In the Gazette six weeks ago, I reported on the first family and civil trials to be conducted entirely through video technology. How well are courts coping with coronavirus constraints? 

Joshua Rozenberg

Joshua Rozenberg

Responding to a request from the senior family judge Sir Andrew McFarlane, an independent research group consulted more than 1,000 parents, carers and family justice professionals during the last two weeks of April. The Nuffield Family Justice Observatory found that positive and negative responses were equally balanced. Only a handful of those who responded to its survey said that remote hearings were never acceptable. But most thought they should be confined to suitable cases, even during the lockdown.

A minority of users found remote hearings less daunting than going to court. But some vulnerable parents felt they had not received a fair hearing – a view sometimes shared by those who had to decide their cases.

Telephone conference calls proved to be more reliable than video platforms. But, even though the short-term outcome may not be in doubt, a mother whose newborn infant is about to be taken away from her should at least be able to see her lawyer and the judge who makes a potentially life-changing decision – if only on video. Hurried mobile phone conversations from the maternity ward are a poor substitute.

As president of the High Court family division, McFarlane ruled on 16 April that a 15-day contested care hearing to decide the future of a girl aged seven should not take place through video links. An earlier ruling that such cases could be heard remotely had been misinterpreted as meaning that they should be. But, on 5 May, Mrs Justice Lieven decided that she would continue hearing evidence remotely to decide the future of a four-year-old whose sister had died at home, aged two months, after sustaining 65 fractures to her head and body.

Experimental remote jury trial conducted by Justice

An experimental remote jury trial conducted by Justice

Source: Justice

‘I do not think that it is possible to say as a generality that a remote hearing is less good at getting to the truth than one in a courtroom,’ the judge added.

As Lieven observed, McFarlane had said in the Court of Appeal on 30 April that ‘the decision whether to conduct a remote hearing, and the means by which each individual case may be heard, are a matter for the judge or magistrate who is to conduct the hearing’.  

Commending this approach in a message to judges on 6 May, McFarlane thanked the Nuffield Foundation for supporting research on remote hearings. The observatory works with universities and can draw on management data compiled by Cafcass, the non-departmental public body set up by the government to safeguard and support children in care proceedings.

No such advantage was enjoyed by the review of the civil justice system announced by Sir Terence Etherton on 1 May. The review was carried out – and funded by – the Legal Education Foundation, a grant-making charity. A report by Dr Natalie Byrom, the foundation’s director of research, is to be published on Friday.

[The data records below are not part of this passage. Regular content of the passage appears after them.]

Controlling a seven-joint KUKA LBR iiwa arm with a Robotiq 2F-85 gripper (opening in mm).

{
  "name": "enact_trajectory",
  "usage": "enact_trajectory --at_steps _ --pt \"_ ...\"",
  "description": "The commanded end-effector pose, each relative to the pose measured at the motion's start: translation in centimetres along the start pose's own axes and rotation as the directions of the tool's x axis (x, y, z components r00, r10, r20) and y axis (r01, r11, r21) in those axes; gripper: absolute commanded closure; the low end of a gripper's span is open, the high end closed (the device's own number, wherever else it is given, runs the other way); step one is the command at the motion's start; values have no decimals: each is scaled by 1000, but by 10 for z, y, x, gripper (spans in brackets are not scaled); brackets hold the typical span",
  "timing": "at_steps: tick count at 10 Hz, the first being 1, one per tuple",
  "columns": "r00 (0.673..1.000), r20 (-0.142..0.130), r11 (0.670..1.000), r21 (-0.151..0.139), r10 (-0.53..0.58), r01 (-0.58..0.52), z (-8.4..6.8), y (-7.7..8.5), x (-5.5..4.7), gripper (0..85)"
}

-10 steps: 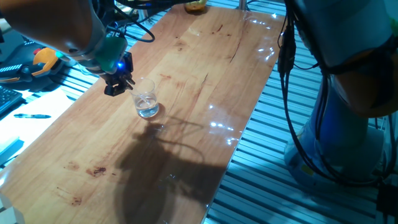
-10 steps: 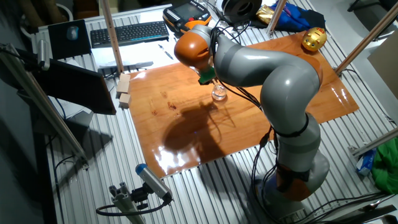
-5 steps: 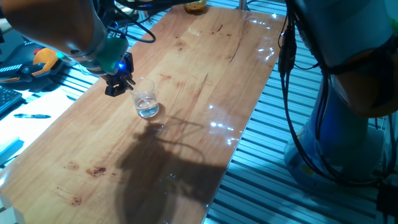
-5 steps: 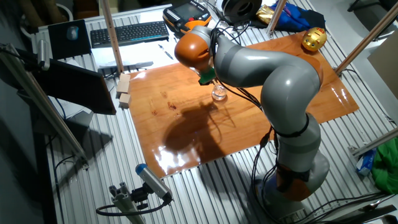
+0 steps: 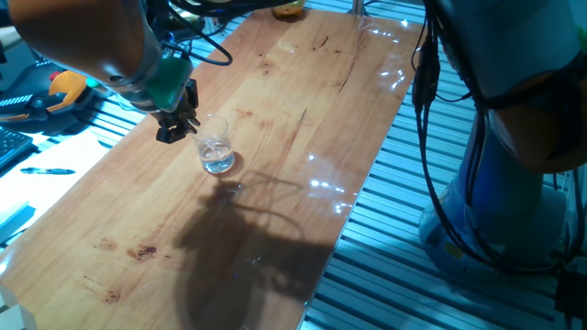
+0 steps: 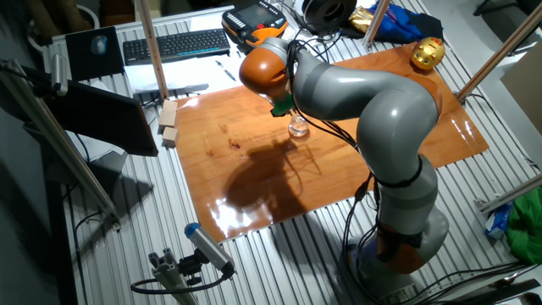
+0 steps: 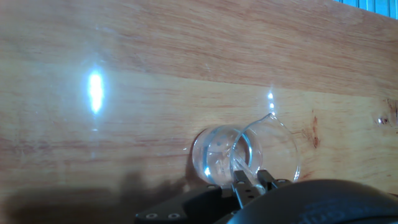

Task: Stir the beaker with a glass rod

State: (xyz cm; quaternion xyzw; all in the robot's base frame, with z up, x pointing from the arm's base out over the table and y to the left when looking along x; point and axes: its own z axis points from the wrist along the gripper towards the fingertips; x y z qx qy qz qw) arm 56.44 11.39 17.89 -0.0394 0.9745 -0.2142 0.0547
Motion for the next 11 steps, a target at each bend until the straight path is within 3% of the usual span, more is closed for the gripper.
enact_trajectory --at_steps 1,4,5,7,11 --pt "1000 3 1000 -3 3 -3 0 0 0 680" --pt "1000 13 1000 -4 7 -7 1 0 1 680" --pt "1000 17 1000 -4 14 -13 2 -1 2 510" --pt "1000 21 1000 7 17 -17 2 1 2 510" --pt "1000 12 1000 -1 13 -13 -4 -1 1 510"
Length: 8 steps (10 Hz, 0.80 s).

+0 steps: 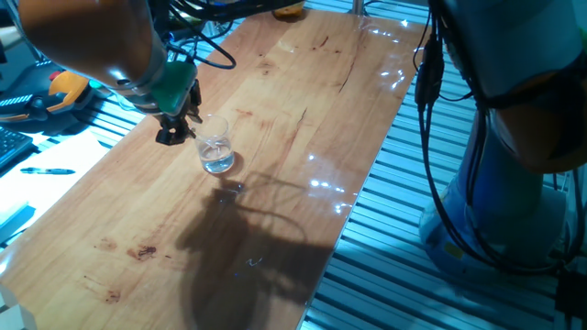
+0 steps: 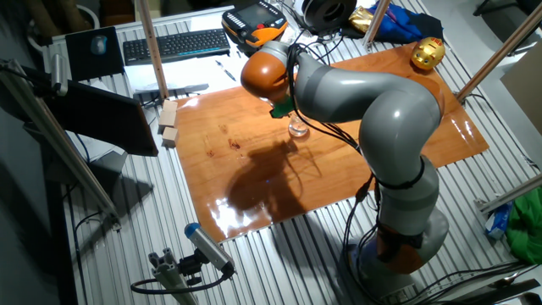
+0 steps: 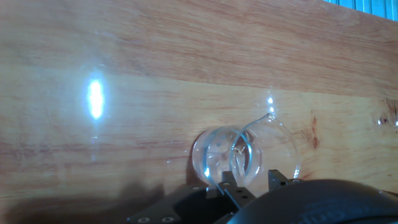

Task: Stir the beaker with a glass rod

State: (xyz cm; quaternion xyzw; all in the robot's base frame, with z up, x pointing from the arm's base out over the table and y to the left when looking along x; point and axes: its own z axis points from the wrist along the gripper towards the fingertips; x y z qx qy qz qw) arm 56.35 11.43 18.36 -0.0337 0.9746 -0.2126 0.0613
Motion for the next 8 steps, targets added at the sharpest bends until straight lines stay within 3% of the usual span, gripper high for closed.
enact_trajectory --at_steps 1,3,4,5,6,8 --pt "1000 -7 1000 -8 6 -6 -2 0 -1 510" --pt "1000 -22 999 -32 19 -20 -7 1 -3 510" --pt "999 -38 998 -61 28 -30 -11 0 -5 680" --pt "998 -57 995 -91 32 -37 -17 -2 -7 680" --pt "996 -79 990 -134 41 -52 -24 -6 -8 850" --pt "993 -92 976 -199 69 -86 -31 -10 -4 850"
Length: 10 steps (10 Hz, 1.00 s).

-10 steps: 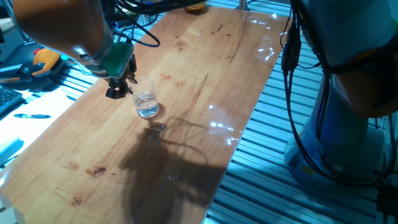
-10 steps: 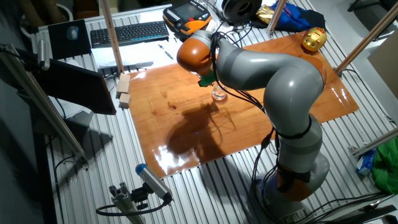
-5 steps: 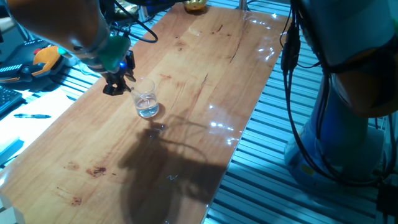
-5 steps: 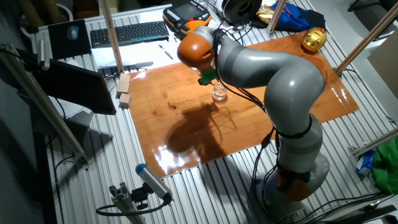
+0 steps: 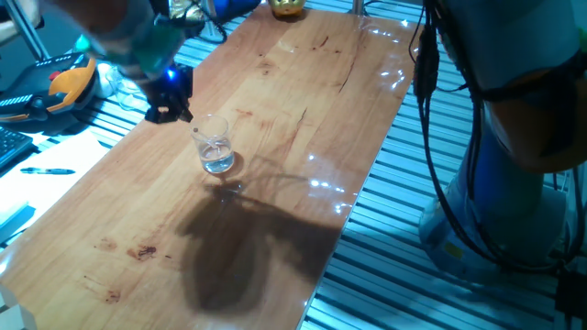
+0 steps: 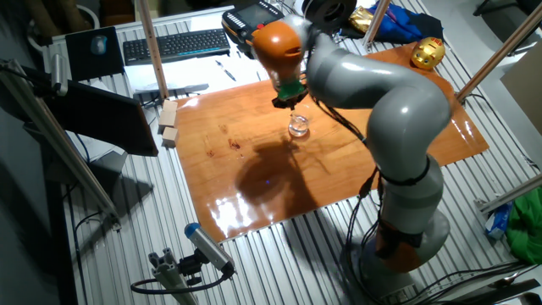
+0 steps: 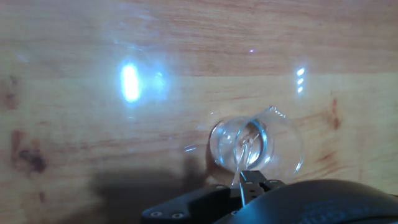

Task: Stir the beaker with a glass rod

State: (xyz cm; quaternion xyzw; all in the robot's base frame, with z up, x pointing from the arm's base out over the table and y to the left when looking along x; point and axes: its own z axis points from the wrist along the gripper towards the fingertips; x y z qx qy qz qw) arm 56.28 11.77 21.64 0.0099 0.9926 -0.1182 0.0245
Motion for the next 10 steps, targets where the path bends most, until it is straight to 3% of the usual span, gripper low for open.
enact_trajectory --at_steps 1,2,3,4,6,7,10 --pt "1000 -3 998 -63 6 -6 -1 -2 2 850" --pt "1000 -14 990 -143 14 -16 -3 -9 4 850" --pt "1000 -27 980 -200 12 -18 -4 -15 5 850" --pt "1000 -29 975 -221 3 -9 -8 -17 7 850" --pt "999 -35 974 -228 -25 16 -17 -20 13 850" --pt "999 -29 975 -222 -38 30 -20 -25 15 850" --pt "999 -14 967 -254 -45 40 -20 -32 24 850"
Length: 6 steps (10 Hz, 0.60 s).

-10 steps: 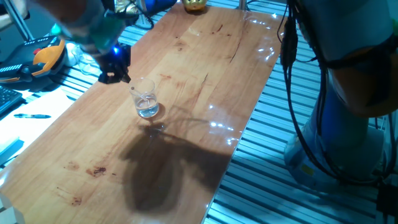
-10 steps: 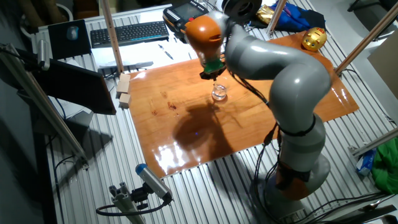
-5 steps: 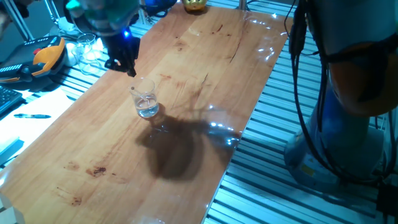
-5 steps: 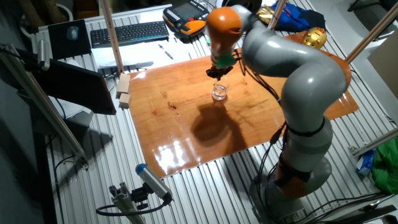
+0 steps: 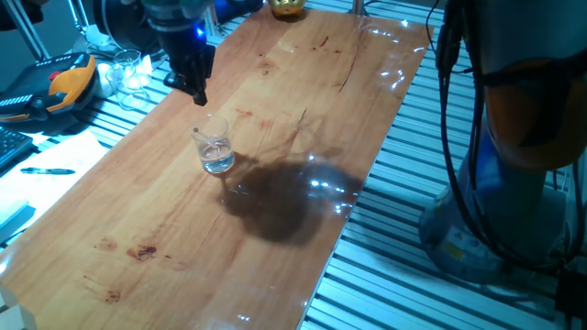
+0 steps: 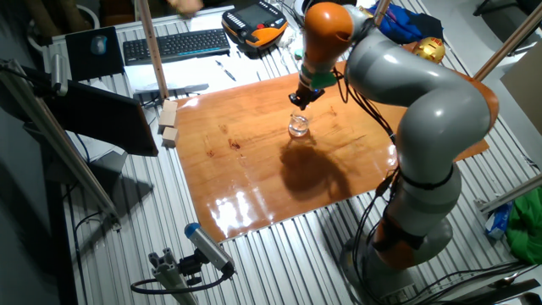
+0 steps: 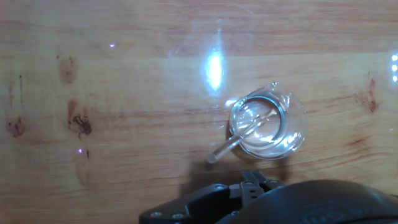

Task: Stir the beaker with a glass rod

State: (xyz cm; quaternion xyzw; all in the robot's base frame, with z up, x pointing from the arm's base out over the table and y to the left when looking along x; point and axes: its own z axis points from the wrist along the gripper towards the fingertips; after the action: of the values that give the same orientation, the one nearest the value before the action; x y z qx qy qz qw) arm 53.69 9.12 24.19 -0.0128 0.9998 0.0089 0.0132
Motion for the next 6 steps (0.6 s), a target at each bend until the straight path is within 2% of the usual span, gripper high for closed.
enact_trajectory --at_steps 1,2,3,4,6 --pt "1000 11 1000 6 -6 6 1 -1 1 850" --pt "1000 18 1000 17 -15 15 0 -2 1 850" --pt "1000 21 1000 13 -15 15 0 -3 2 850" --pt "1000 22 1000 -10 -13 13 1 -4 3 850" --pt "1000 24 1000 -13 -11 11 0 -3 3 850"
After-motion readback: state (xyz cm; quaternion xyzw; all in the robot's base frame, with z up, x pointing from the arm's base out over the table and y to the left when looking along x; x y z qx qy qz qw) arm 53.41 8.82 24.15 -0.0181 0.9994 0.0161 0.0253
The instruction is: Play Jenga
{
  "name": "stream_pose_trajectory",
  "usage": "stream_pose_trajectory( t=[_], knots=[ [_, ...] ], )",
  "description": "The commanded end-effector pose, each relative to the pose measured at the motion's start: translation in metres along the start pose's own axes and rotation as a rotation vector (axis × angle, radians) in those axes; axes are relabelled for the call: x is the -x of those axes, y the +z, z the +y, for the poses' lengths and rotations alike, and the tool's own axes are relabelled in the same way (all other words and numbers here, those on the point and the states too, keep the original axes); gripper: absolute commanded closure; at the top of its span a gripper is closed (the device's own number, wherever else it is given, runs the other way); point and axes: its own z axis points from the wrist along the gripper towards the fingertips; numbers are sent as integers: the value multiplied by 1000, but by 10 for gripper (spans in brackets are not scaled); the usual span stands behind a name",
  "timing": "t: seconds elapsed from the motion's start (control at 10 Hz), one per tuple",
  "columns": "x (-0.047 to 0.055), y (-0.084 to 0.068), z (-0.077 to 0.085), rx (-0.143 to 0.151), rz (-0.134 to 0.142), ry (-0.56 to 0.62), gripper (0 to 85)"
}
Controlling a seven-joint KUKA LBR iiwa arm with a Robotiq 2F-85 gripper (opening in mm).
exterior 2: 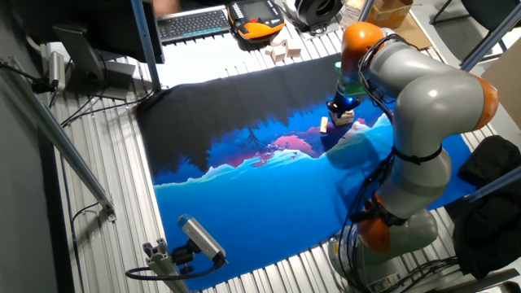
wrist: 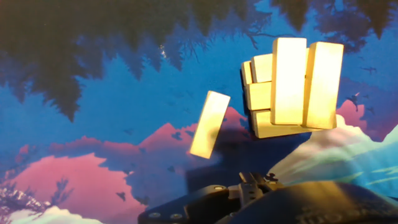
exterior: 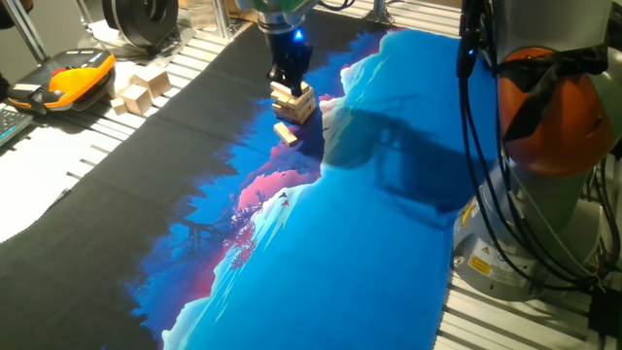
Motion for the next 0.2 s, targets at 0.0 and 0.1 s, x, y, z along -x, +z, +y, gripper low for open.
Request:
stream_pose_trajectory(
  t=[0.0, 0.1],
  knots=[
    [1, 0, 1, -5, -16, 4, 850],
    [4, 1, 1, -9, -16, 7, 850]
  ],
)
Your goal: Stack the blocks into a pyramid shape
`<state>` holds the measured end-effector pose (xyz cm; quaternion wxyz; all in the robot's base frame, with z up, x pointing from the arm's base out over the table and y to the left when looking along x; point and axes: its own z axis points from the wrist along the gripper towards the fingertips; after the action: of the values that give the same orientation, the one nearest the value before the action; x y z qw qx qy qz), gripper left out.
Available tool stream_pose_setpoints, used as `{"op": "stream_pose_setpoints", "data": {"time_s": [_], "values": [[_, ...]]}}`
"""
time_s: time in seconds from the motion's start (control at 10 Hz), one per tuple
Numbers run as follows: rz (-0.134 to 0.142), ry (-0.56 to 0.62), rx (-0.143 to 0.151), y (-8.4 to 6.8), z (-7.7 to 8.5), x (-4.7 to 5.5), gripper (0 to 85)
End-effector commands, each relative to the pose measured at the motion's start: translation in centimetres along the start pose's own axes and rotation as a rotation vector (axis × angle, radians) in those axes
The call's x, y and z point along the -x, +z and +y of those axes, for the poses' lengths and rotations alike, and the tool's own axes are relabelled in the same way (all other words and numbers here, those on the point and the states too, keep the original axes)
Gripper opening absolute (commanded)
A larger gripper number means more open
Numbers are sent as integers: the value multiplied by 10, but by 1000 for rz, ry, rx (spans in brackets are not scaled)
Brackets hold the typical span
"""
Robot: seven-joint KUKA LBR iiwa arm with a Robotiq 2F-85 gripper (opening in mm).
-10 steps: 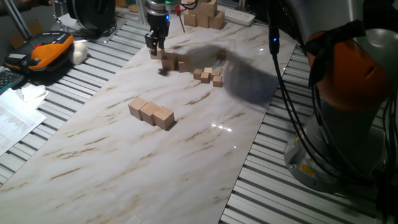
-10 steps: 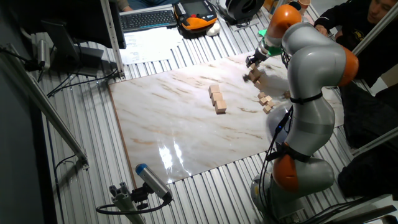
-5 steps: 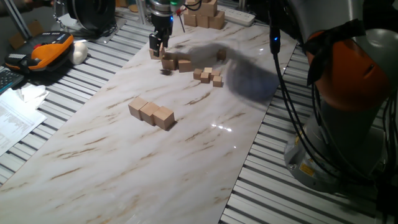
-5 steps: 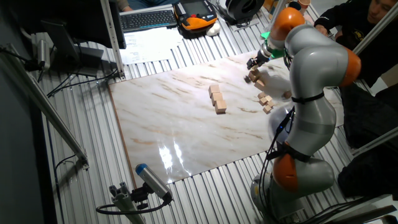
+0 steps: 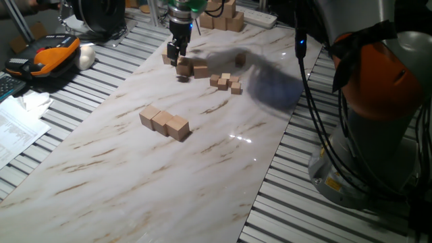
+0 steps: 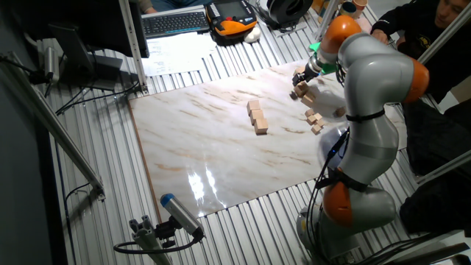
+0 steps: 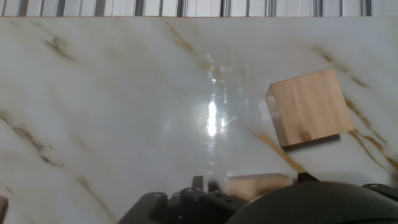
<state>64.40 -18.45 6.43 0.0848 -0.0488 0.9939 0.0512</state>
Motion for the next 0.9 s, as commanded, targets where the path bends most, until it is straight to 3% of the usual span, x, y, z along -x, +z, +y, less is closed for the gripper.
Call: {"op": "stream_pose_setpoints", "data": {"time_s": [0.0, 0.1, 0.3, 0.4, 0.5, 0.6, 0.8], "values": [[-4, -5, 1, 3, 0, -1, 680], [-10, -13, 4, 6, 1, -3, 510], [-13, -34, 7, 10, 4, -6, 510], [-6, -62, 5, 10, 4, -7, 340], [17, -91, 2, 9, 4, -5, 0], [34, -103, 15, 7, 5, -3, 0], [41, -91, -11, 3, 10, 2, 0]]}}
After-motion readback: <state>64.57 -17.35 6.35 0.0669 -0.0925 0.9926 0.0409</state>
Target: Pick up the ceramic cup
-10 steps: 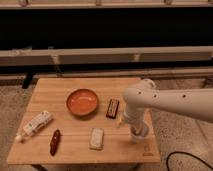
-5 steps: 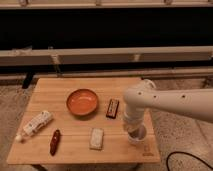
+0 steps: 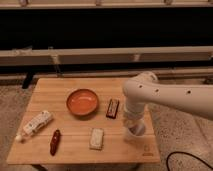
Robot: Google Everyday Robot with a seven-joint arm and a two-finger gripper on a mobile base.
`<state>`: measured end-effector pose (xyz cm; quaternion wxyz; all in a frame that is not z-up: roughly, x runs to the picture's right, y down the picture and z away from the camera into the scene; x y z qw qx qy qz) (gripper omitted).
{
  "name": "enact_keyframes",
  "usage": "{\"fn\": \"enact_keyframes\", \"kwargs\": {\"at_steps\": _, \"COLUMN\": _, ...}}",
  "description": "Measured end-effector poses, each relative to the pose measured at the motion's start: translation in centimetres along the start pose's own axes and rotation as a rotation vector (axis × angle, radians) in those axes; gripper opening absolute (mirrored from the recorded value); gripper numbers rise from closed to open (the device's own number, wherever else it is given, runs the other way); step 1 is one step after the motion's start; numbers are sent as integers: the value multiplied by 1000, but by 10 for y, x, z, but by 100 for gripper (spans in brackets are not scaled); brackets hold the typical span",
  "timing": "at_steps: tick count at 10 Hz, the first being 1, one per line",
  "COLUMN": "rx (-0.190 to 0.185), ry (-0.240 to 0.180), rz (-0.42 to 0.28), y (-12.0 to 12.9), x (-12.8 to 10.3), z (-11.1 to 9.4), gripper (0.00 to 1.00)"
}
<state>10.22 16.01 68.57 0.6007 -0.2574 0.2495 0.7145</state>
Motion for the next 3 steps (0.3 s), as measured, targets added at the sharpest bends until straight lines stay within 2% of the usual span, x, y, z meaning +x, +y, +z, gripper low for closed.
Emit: {"fn": "enact_keyframes", "kwargs": {"at_steps": 3, "rx": 2, "ry": -5, "rz": -17, "y": 3, "x": 0, "z": -14, "gripper": 15}}
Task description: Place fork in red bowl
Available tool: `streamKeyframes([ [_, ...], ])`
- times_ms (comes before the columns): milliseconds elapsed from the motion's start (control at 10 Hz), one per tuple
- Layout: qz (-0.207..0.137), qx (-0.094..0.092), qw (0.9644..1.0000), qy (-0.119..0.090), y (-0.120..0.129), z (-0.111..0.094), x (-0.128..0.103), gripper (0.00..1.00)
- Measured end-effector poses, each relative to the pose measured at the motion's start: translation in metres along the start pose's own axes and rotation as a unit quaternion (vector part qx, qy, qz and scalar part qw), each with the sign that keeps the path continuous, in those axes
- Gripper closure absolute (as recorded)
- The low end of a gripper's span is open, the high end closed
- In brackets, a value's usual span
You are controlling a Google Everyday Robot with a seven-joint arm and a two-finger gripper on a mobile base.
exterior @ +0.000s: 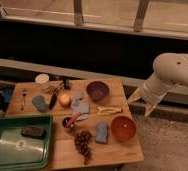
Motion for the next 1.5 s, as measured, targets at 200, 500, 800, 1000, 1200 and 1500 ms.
streamKeyframes([
  [200, 0.0, 0.0, 1.0, 0.0, 0.0, 0.0, 0.0, 0.35],
  [500, 0.0, 0.0, 1.0, 0.0, 0.0, 0.0, 0.0, 0.35],
  [800, 0.0, 0.0, 1.0, 0.0, 0.0, 0.0, 0.0, 0.35],
  [1000, 0.0, 0.0, 1.0, -0.001, 0.0, 0.0, 0.0, 0.35],
  [1200, -0.012, 0.006, 0.9998, -0.011, 0.004, 0.0, -0.002, 0.35],
  [1500, -0.042, 0.012, 0.9987, -0.025, 0.044, 0.008, 0.005, 0.35],
])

Unfortunately, four years after it launched a £1bn reform programme, HM Courts & Tribunals Service is still not collecting the data needed to assess the effectiveness of remote courts. Without a baseline, it will be difficult for Byrom to assess how well the civil courts are adapting to the current crisis.

What is already clear, though, is that it is much easier to arrange a remote hearing in a large commercial dispute than it would be in a case where the two sides are unequally matched – for example, a property company seeking possession of rented domestic or business premises from a tenant who has been unable to pay the rent.

The disparity between the two extremes of the civil justice system emerged clearly from a consultation meeting set up by Byron last week. Remote hearings worked well in high-value cases where both sides were legally represented. But the people who used to walk into law centres with carrier bags full of papers now needed support to upload documents remotely. Even those who knew how to use smartphones found themselves with no credit to make calls and no access to free Wi-Fi while cafes were closed.

And what about Crown courts? The law reform group Justice has arranged a series of mock trials to show how juries could decide cases from home. The one I watched was well handled by all concerned. But it is difficult to see remote trials being adopted in any but the simplest of cases.

This week, though, we shall have the first new jury trials with social distancing. That seems a much better solution. Now is not the time to reduce the number of jurors or make jury trial optional. When the crisis is over, we should keep what works well and discard what clearly does not.